And a camera position control means for controlling each of prone and flexion.

Further, the camera position control means of the camera operating robot according to the present invention is capable of rotating the first and second flexible arms based on the elasticity of the visual target position angle sensor, the acceleration sensor, the flexible arm and the mass of the camera or the like. In order to determine the visual position feedback gain circuit that controls the actuator that tilts and bends and the optimum state feedback gain of the visual position feedback gain circuit, a vibration suppression model based on the elasticity of the flexible arm and the mass of the camera is used for the flexible arm. It is equipped with a gain table of feedback gain obtained by modeling the joint angle as a parameter, and the visual position feedback gain circuit is operated with the gain obtained by linearly interpolating the gain for each joint angle of the flexible arm from the gain table. Control It may be.

[0010]

According to the above construction, the second flexible arm made of a light weight rod-shaped member is provided at the tip of the first flexible arm made of the light weight rod-shaped member, and the second flexible arm is made of a light weight rod-shaped member that is bendable in the up and down direction. Since the camera is provided at the tip of the arm so that the attitude can be freely controlled, by bending the first and second flexible arms, the camera can be freely moved to a high place or the back of an obstacle, and the operation robot body Since it is lightweight, it can be easily mounted on a trolley.

Since both flexible arms are made of lightweight rod-shaped members, when the camera moves to the visual target position, the first and second flexible arms are distorted by gravity and vibrate due to the movement.
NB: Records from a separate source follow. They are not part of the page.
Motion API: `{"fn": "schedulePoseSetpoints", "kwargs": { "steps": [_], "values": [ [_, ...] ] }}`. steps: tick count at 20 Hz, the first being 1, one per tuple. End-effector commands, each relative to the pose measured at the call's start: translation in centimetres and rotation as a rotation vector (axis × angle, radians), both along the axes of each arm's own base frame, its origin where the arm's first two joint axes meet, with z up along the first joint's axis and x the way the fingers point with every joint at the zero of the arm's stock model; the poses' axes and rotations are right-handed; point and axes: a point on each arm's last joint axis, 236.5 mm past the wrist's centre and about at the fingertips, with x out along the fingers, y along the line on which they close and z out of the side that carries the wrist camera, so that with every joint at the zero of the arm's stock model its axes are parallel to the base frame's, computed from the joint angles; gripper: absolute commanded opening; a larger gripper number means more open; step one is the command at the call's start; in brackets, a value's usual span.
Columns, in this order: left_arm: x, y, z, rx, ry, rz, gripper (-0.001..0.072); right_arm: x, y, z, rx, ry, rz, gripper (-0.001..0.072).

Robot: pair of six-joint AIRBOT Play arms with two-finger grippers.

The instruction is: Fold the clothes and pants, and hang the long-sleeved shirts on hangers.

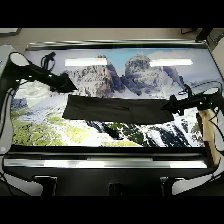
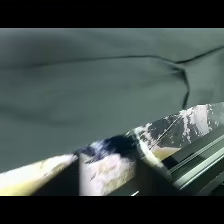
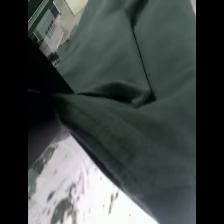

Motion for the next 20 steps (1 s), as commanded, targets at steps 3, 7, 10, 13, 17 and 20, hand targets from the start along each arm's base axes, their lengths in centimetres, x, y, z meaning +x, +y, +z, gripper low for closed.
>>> {"fn": "schedulePoseSetpoints", "kwargs": {
  "steps": [3, 7, 10, 13, 17, 20],
  "values": [
    [0.1, -13.1, -4.2, -0.018, -0.127, -0.144, 0.0026, -0.8, 4.0, 9.1, -0.029, -0.129, 0.027, 0.0054],
    [-3.2, -20.7, -9.8, -0.031, -0.019, -0.173, 0.0025, -2.4, 7.3, 15.6, -0.047, -0.239, 0.032, 0.0054],
    [-6.2, -23.7, -13.0, -0.009, 0.070, -0.193, 0.0025, -3.9, 8.5, 19.5, -0.046, -0.305, 0.016, 0.0054],
    [-5.2, -27.0, -14.6, -0.054, 0.102, -0.021, 0.0025, -5.8, 9.3, 22.9, -0.023, -0.354, 0.001, 0.0054],
    [-6.3, -35.7, -11.8, -0.336, 0.169, 0.155, 0.0024, -7.3, 9.6, 24.9, -0.020, -0.369, -0.033, 0.0055],
    [-9.4, -41.6, -10.4, -0.479, 0.230, 0.250, 0.0024, -7.7, 9.6, 24.7, -0.018, -0.340, -0.036, 0.0056]
  ]
}}
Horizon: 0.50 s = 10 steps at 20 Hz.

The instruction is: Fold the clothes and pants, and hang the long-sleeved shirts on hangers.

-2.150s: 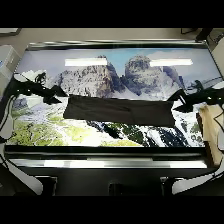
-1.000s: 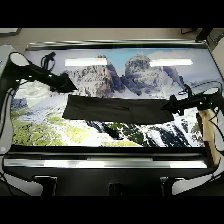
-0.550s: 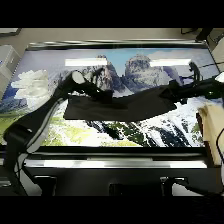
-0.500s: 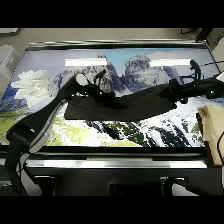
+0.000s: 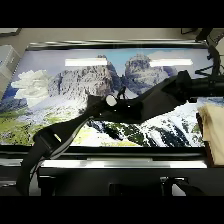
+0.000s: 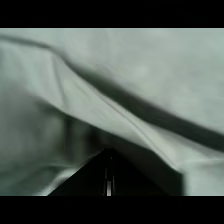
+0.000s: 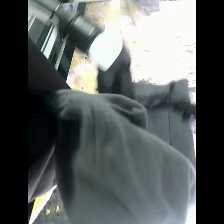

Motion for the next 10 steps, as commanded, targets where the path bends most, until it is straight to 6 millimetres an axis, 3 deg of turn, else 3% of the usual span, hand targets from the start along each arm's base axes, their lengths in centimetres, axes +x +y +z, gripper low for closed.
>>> {"fn": "schedulePoseSetpoints", "kwargs": {
  "steps": [1, 4, 6, 8, 10],
  "values": [
    [-2.0, -6.1, 1.4, -0.171, 0.103, 0.174, 0.0024, -0.7, 0.1, 0.4, 0.007, 0.018, -0.013, 0.0056],
    [-2.5, -6.1, 0.5, -0.155, 0.061, 0.125, 0.0024, -0.4, -1.0, -0.5, -0.048, 0.024, -0.037, 0.0056],
    [-0.7, -3.7, 0.8, -0.135, -0.028, 0.033, 0.0021, -0.1, -1.2, -1.4, -0.060, 0.043, -0.028, 0.0055],
    [2.0, 1.3, 0.7, -0.048, -0.105, -0.055, 0.0020, 0.7, -0.3, -1.8, -0.010, 0.045, 0.009, 0.0055],
    [5.6, 8.5, 1.4, 0.101, -0.199, -0.112, 0.0020, 2.1, 1.5, -2.1, 0.052, 0.037, 0.036, 0.0054]
  ]
}}
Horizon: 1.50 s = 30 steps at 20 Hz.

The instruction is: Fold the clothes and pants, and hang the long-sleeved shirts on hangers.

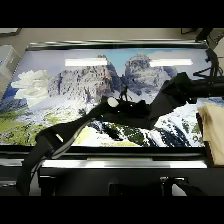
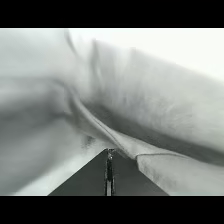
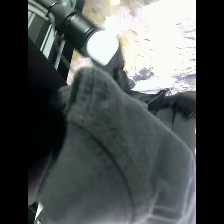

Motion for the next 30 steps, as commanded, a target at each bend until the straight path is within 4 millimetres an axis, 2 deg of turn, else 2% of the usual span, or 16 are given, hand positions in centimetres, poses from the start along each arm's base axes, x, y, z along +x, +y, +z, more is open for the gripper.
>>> {"fn": "schedulePoseSetpoints", "kwargs": {
  "steps": [1, 4, 6, 8, 11, 12, 14, 16, 17, 20, 22, 24, 25, 26, 28, 30],
  "values": [
    [4.5, 11.3, 1.0, 0.237, -0.157, -0.109, 0.0021, 2.3, 2.9, -0.7, 0.081, -0.017, 0.044, 0.0055],
    [9.0, 21.9, 7.4, 0.336, -0.266, -0.017, 0.0021, 5.7, 9.2, -3.4, 0.184, 0.005, 0.067, 0.0055],
    [9.9, 26.7, 12.8, 0.334, -0.344, 0.036, 0.0022, 7.5, 13.7, -7.1, 0.250, 0.073, 0.067, 0.0055],
    [9.2, 30.2, 18.0, 0.343, -0.441, 0.057, 0.0023, 8.4, 18.0, -11.9, 0.307, 0.175, 0.054, 0.0056],
    [7.1, 31.9, 23.6, 0.349, -0.557, 0.058, 0.0024, 7.8, 24.0, -18.1, 0.433, 0.373, 0.026, 0.0065],
    [6.5, 32.0, 24.8, 0.345, -0.580, 0.059, 0.0024, 7.6, 25.2, -19.7, 0.462, 0.413, 0.013, 0.0151],
    [5.5, 31.6, 26.1, 0.340, -0.604, 0.050, 0.0024, 8.2, 25.8, -20.3, 0.528, 0.420, 0.009, 0.0588],
    [5.2, 31.6, 26.2, 0.341, -0.602, 0.041, 0.0024, 9.7, 23.4, -17.9, 0.581, 0.365, 0.030, 0.0582],
    [5.2, 31.7, 26.0, 0.348, -0.598, 0.037, 0.0024, 10.7, 20.7, -16.3, 0.585, 0.325, 0.041, 0.0582],
    [5.4, 32.3, 25.5, 0.382, -0.598, 0.038, 0.0024, 12.6, 8.9, -13.7, 0.476, 0.235, -0.024, 0.0587],
    [5.4, 32.4, 25.4, 0.388, -0.598, 0.039, 0.0024, 10.3, -0.8, -16.6, 0.219, 0.315, -0.105, 0.0589],
    [5.4, 32.4, 25.4, 0.387, -0.598, 0.039, 0.0024, 4.3, -8.9, -21.4, -0.090, 0.519, -0.142, 0.0636],
    [5.4, 32.4, 25.4, 0.387, -0.598, 0.039, 0.0024, 2.1, -9.9, -22.9, -0.136, 0.586, -0.125, 0.0636],
    [5.4, 32.4, 25.4, 0.387, -0.598, 0.039, 0.0024, 1.0, -9.3, -24.3, -0.124, 0.608, -0.103, 0.0637],
    [5.4, 32.4, 25.4, 0.386, -0.596, 0.040, 0.0024, 1.2, -5.5, -26.4, -0.004, 0.544, -0.072, 0.0635],
    [5.4, 32.3, 25.4, 0.385, -0.594, 0.041, 0.0024, 2.8, -1.4, -26.7, 0.135, 0.446, -0.054, 0.0634]
  ]
}}
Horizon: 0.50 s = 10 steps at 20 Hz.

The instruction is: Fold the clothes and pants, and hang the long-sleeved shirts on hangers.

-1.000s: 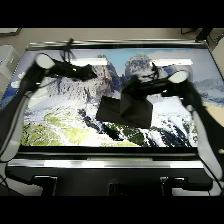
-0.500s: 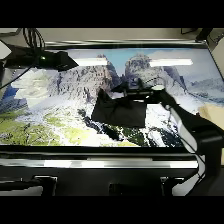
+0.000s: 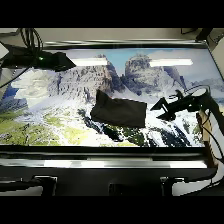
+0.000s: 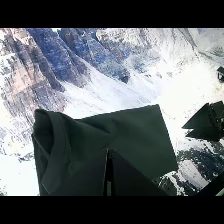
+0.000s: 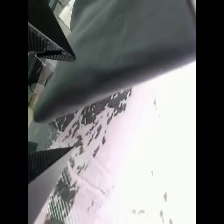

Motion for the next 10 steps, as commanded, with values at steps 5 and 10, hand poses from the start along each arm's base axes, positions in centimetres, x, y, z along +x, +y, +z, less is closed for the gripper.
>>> {"fn": "schedulePoseSetpoints", "kwargs": {
  "steps": [5, 10],
  "values": [
    [0.0, 0.0, 0.0, -0.007, 0.008, 0.007, 0.0024, 1.1, 8.5, -1.3, 0.230, -0.141, 0.039, 0.0581],
    [0.0, 0.0, 0.0, -0.006, 0.008, 0.006, 0.0025, 4.8, 7.8, 2.8, 0.252, -0.264, 0.018, 0.0053]
  ]
}}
The camera position is calculated based on the horizontal turning angle, elevation angle, flexion angle, and acceleration in the elevation direction and the horizontal turning direction, and the camera is moved to the visual target position. The position of the camera is controlled by operating the visual position feedback gain circuit with the gain obtained by linearly interpolating the gain, and while controlling the vibration due to the elasticity of both flexible arms, it controls the swinging, tilting and bending of both arms. The first and second flexible arms do not vibrate when the camera reaches the visual target position, Image can be obtained.

[0012]

An embodiment of the present invention will be described in detail below with reference to the accompanying drawings.
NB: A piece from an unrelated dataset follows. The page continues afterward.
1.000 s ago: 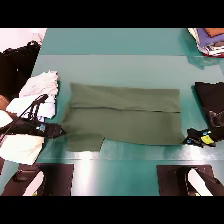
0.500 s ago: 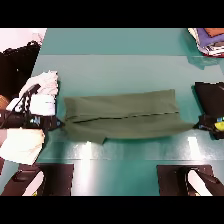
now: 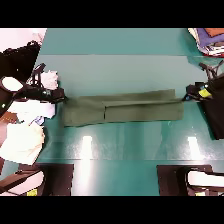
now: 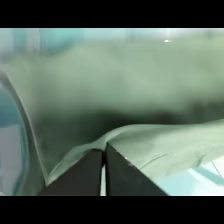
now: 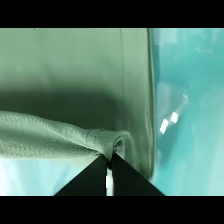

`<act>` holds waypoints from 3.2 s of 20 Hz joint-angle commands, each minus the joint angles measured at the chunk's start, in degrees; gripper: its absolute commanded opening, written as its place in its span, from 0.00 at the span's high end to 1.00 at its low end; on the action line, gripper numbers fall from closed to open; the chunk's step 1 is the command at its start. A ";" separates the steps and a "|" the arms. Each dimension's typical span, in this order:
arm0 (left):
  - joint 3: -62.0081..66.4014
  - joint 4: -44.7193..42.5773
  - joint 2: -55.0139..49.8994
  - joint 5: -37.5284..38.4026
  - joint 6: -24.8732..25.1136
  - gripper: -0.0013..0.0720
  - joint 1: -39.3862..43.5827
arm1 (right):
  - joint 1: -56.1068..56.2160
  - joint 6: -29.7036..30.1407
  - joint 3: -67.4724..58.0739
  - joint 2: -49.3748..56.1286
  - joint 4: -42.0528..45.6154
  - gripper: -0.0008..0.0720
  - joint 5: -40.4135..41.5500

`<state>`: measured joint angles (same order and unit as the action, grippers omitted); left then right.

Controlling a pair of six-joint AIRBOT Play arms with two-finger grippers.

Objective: Fold the shirts.

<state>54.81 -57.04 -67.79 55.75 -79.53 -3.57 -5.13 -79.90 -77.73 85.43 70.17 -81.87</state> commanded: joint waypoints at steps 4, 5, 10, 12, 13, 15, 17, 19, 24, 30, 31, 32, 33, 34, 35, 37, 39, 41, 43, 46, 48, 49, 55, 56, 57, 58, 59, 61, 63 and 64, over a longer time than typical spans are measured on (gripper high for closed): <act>5.84 0.52 -4.09 -0.94 -2.08 0.24 -0.04 | -1.20 2.29 -11.78 11.17 -9.60 0.51 0.31; 6.86 0.55 -4.04 1.25 -1.97 0.24 -0.04 | -2.05 3.15 -11.78 11.15 -9.60 0.51 -0.79; 7.85 1.33 -4.04 5.09 -1.60 0.89 -0.04 | -9.18 6.03 -7.85 11.15 -10.84 0.34 -6.38; 7.85 3.45 -4.04 4.31 -1.03 0.95 -0.02 | -11.10 7.21 -2.71 11.19 -10.80 0.29 -5.07; 7.85 4.87 -4.07 4.13 -1.03 0.95 0.07 | -11.47 8.68 0.09 11.19 -11.02 0.29 -3.76; 7.85 5.64 -4.07 3.41 -0.98 0.95 1.79 | -11.58 11.30 4.76 11.19 -13.88 0.29 -0.94; 7.85 5.62 -4.17 2.03 -1.03 0.95 5.40 | -10.58 12.59 8.26 11.19 -16.85 0.29 2.27; 7.87 5.66 -4.46 -2.54 -1.07 0.95 10.12 | -8.87 14.25 10.14 11.19 -19.34 0.30 4.00; 11.82 6.36 -10.62 -6.27 -1.09 0.95 19.15 | -6.05 15.08 8.66 11.10 -21.16 0.90 1.27; 24.55 6.56 -24.83 -5.22 -1.29 0.95 28.79 | -4.15 11.69 -2.62 1.36 -30.36 0.97 -5.11; 26.32 6.60 -27.10 -5.22 -1.53 0.95 30.34 | -2.78 11.23 -4.63 -0.46 -32.06 0.97 -5.35; 27.98 6.60 -29.35 -5.42 -1.53 0.95 31.91 | -0.96 10.56 -6.47 -2.03 -33.27 0.97 -5.22; 29.40 6.62 -31.28 -5.66 -1.55 0.95 33.16 | 1.01 9.31 -8.20 -3.13 -33.40 0.97 -5.14; 31.01 6.69 -33.24 -5.51 -1.62 0.95 34.29 | 3.39 8.15 -10.08 -3.85 -33.42 0.97 -5.16; 32.50 6.80 -35.04 -5.25 -1.70 0.95 35.26 | 5.64 7.37 -11.85 -4.11 -33.46 0.97 -5.18; 34.40 7.17 -37.51 -4.92 -1.73 0.95 36.44 | 10.58 6.38 -15.39 -4.09 -33.57 0.97 -5.07; 34.53 8.74 -38.49 -5.25 -1.73 0.95 36.76 | 14.97 6.36 -18.08 -4.09 -33.59 0.97 -4.37; 34.53 7.87 -38.62 -4.81 -1.68 0.95 36.74 | 18.10 6.19 -19.96 -4.09 -33.59 0.97 -3.56; 34.53 6.36 -38.62 -4.17 -1.68 0.95 36.74 | 20.61 6.19 -21.11 -4.09 -33.62 0.97 -2.49; 34.64 5.95 -37.90 -1.64 -1.70 0.95 34.86 | 23.52 6.21 -21.18 -4.07 -33.57 0.97 -0.61; 34.73 5.07 -35.21 2.34 -1.64 0.95 30.86 | 25.77 6.25 -21.18 -4.02 -33.57 0.97 0.57; 34.73 2.95 -32.81 3.91 -1.62 0.95 28.24 | 27.17 6.25 -21.20 -3.80 -33.59 0.97 1.40; 34.84 -5.99 -15.19 8.66 -1.44 0.95 9.27 | 43.52 8.20 -21.20 3.82 -33.64 0.97 11.63; 34.84 -6.97 -12.81 8.72 -1.44 0.95 6.80 | 47.25 9.20 -21.22 6.14 -33.64 0.96 15.30; 34.84 -7.41 -10.62 8.76 -1.44 0.95 4.37 | 50.84 10.12 -21.27 8.63 -33.62 0.92 18.95; 34.84 -7.39 -8.96 8.85 -1.46 0.95 2.43 | 53.81 10.99 -21.27 10.91 -33.62 0.81 22.27; 34.84 -7.39 -7.63 9.11 -1.46 0.95 0.66 | 56.54 12.17 -21.27 13.16 -33.62 0.66 25.31; 34.84 -7.37 -6.32 10.47 -1.46 0.95 -1.29 | 59.67 13.97 -21.27 16.20 -33.55 0.39 26.71; 34.82 -7.41 -6.14 12.72 -1.18 0.95 -1.51 | 59.21 12.48 -21.27 16.68 -31.54 0.40 22.25; 34.82 -7.30 -6.14 13.92 -0.63 0.95 -1.51 | 58.18 9.46 -21.18 16.28 -29.00 0.40 19.37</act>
<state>89.62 -64.05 -75.42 66.81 -80.90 -3.27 51.70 -67.99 -98.94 99.96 37.69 -60.05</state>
FIG. 1 is an external view of an embodiment of a camera operating robot of the present invention.

In the figure, 10 is a pedestal, and pedestal 1
A body portion 11 is provided on the 0. The body 11 has a turning mechanism, and the head 12 can turn in a horizontal plane. Reference numeral 101 denotes a turning shaft (joint shaft 1), which is driven by a motor integrated with an angle sensor (encoder) 101a. A first flexible arm 13 formed of a lightweight rod-shaped member is provided on the head 12 so as to be able to rise and fall via the joint shaft 2. An angle sensor (encoder) integrated motor 102a is attached to the joint shaft 2 on the back side of the drawing. A second flexible arm 14 is provided at the tip of the first flexible arm 13 via the joint shaft 3 and is bendable in the up and down direction. An angle sensor (encoder) integrated motor 103a is attached to the joint shaft 3. A CCD camera 15 is provided at the tip portion 14a of the second flexible arm 14 so that the attitude can be freely controlled. These pedestal 10, body 11, head 12,
The first flexible arm 13 and the second flexible arm 14 form an operation robot body 16.
An acceleration sensor 104 that detects acceleration in the prone and downward directions and an acceleration sensor 19 that detects acceleration in the horizontal direction are provided at the tip ends of the flexible arms 13 and 14, respectively.
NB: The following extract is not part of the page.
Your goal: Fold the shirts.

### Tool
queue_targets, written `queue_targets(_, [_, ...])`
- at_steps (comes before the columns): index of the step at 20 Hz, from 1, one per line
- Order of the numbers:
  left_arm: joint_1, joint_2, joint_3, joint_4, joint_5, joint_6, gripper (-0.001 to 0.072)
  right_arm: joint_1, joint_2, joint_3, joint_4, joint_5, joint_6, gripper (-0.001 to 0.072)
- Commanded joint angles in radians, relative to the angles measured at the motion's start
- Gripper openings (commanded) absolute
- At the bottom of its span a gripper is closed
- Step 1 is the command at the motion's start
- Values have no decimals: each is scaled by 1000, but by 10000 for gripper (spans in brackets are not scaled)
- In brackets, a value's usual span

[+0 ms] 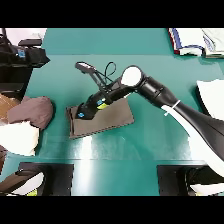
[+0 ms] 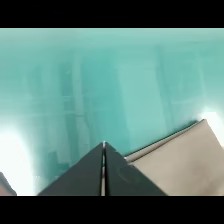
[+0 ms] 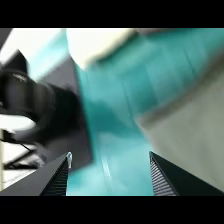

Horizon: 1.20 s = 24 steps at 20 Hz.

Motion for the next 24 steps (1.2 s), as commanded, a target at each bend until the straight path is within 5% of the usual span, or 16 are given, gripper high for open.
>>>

The operation robot body 16 and the camera position control means 35 (see FIG. 3) constitute a camera operation robot.

FIG. 2 is an enlarged view of the camera of the camera operating robot shown in FIG. 1. FIG. 2A is a side view of the camera.
FIG. 2B is a view of FIG. 2A viewed from the arrow A direction.

In FIG. 2 (a), a gear box 18 and an acceleration sensor 19 are attached to the tip end portion 14a of the second flexible arm 14 via a metal fitting 17 having a substantially L-shaped cross section. 18 is a motor 2
0 and 21 are connected. The gear box 18 has a rotation shaft 22 orthogonal to the second flexible arm 14 (perpendicular to the paper surface), and is rotated by, for example, a motor 20. The rotating shaft 22 has a hollow arm 23.
Is provided, and the arm 23 is rotatable about the rotation shaft 22. Further, an arm 24 is provided inside the arm 23 so as to be rotatable around the central axis of the arm 23, and is rotated by the motor 21. A CCD camera 15 is attached to the tip of the arm 24 via a platform 25.
Is attached.

When the motor 20 rotates, the arm 23 rotates so that the CCD camera 15 can rotate about ± 65 degrees with respect to the second flexible arm 14 in the up and down direction. When the motor 21 rotates, the arm 24 rotates so that it can rotate about 100 degrees (FIG. 2).
(B)).

An actuator 26a of the posture compensation mechanism 26 is formed by these motors 20 and 21, and the posture of the CCD camera 15 is controlled. Therefore CC
The mechanism for operating the D camera 15 includes flexible arms 13 and 14 having three degrees of freedom and a posture compensation mechanism 2 having two degrees of freedom.
With 6 there are a total of 5 degrees of freedom. Due to the mechanical restrictions of the flexible arms 13 and 14, the posture compensation mechanism was manufactured at 1 kg or less, so there is no mechanism corresponding to the degree of freedom for controlling the direction around the optical axis of the CCD camera 15, but A control mechanism for controlling the direction around the axis may be provided.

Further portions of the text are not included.